Required action
In the listing below, look for "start" and copy every line that has it.

Data segment

────────────────

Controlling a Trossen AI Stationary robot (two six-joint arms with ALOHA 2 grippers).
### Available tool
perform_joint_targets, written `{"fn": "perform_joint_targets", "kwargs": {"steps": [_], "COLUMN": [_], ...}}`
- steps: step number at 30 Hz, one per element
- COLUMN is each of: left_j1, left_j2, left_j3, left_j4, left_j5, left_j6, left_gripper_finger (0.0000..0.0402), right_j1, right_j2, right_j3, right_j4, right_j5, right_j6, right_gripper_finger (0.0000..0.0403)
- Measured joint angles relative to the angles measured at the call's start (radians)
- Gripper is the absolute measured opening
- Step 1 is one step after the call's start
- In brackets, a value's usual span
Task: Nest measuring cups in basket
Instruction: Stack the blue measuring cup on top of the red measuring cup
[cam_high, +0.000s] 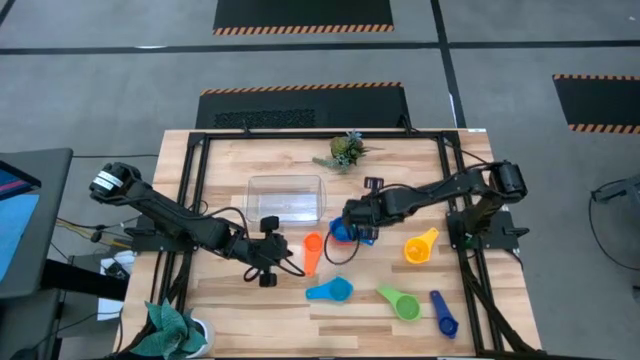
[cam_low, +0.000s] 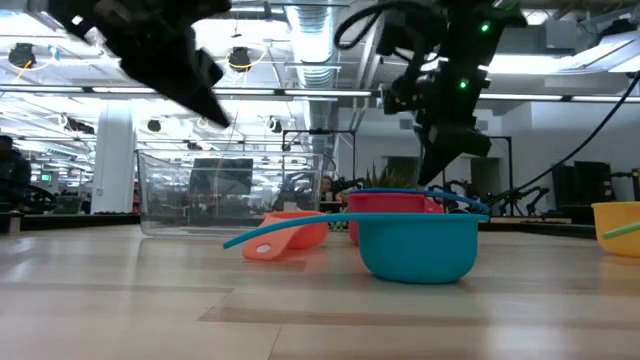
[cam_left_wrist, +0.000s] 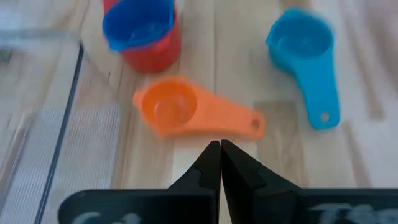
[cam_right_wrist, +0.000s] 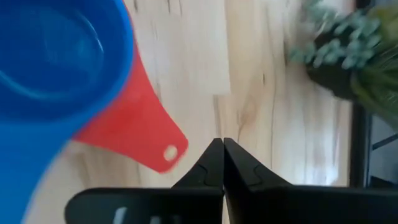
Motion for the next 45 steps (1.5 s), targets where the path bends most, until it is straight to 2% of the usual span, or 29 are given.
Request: {"fn": "perform_joint_targets", "kwargs": {"steps": [6, 8, 12, 14, 21, 28, 35, 39, 45], "left_j1": [0.055, 0.077, 0.104, 0.113, 0.136, 0.169, 0.146, 0.132, 0.144], "left_j2": [0.137, 0.201, 0.315, 0.366, 0.483, 0.613, 0.761, 0.793, 0.795], "left_j3": [0.017, 0.066, 0.22, 0.29, 0.472, 0.621, 0.778, 0.828, 0.826], "left_j4": [0.282, 0.28, 0.191, 0.164, 0.167, 0.128, 0.037, 0.025, 0.013], "left_j5": [0.042, 0.041, -0.05, -0.057, -0.06, -0.015, -0.028, -0.053, -0.058], "left_j6": [0.141, 0.208, 0.333, 0.412, 0.597, 0.623, 0.618, 0.614, 0.549], "left_gripper_finger": [0.0, 0.0, 0.0, 0.0, 0.0, 0.0, 0.0, 0.0, 0.0], "right_j1": [-0.068, -0.087, -0.13, -0.151, -0.21, -0.244, -0.259, -0.287, -0.33], "right_j2": [-0.001, -0.02, -0.099, -0.152, -0.299, -0.279, -0.228, -0.214, -0.194], "right_j3": [0.0, -0.009, -0.05, -0.079, -0.211, -0.229, -0.23, -0.229, -0.23], "right_j4": [-0.063, -0.083, -0.074, -0.066, 0.15, 0.243, 0.308, 0.324, 0.339], "right_j5": [-0.066, -0.093, -0.18, -0.222, -0.422, -0.484, -0.496, -0.502, -0.605], "right_j6": [-0.099, -0.135, -0.182, -0.198, -0.302, -0.325, -0.392, -0.408, -0.416], "right_gripper_finger": [0.0017, 0.0013, 0.0011, 0.0013, 0.0018, 0.001, 0.0018, 0.0011, 0.0013]}}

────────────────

Answer section
- Measured joint angles relative to the angles measured at the call's start (radians)
- Step 1 is one step after the call's start

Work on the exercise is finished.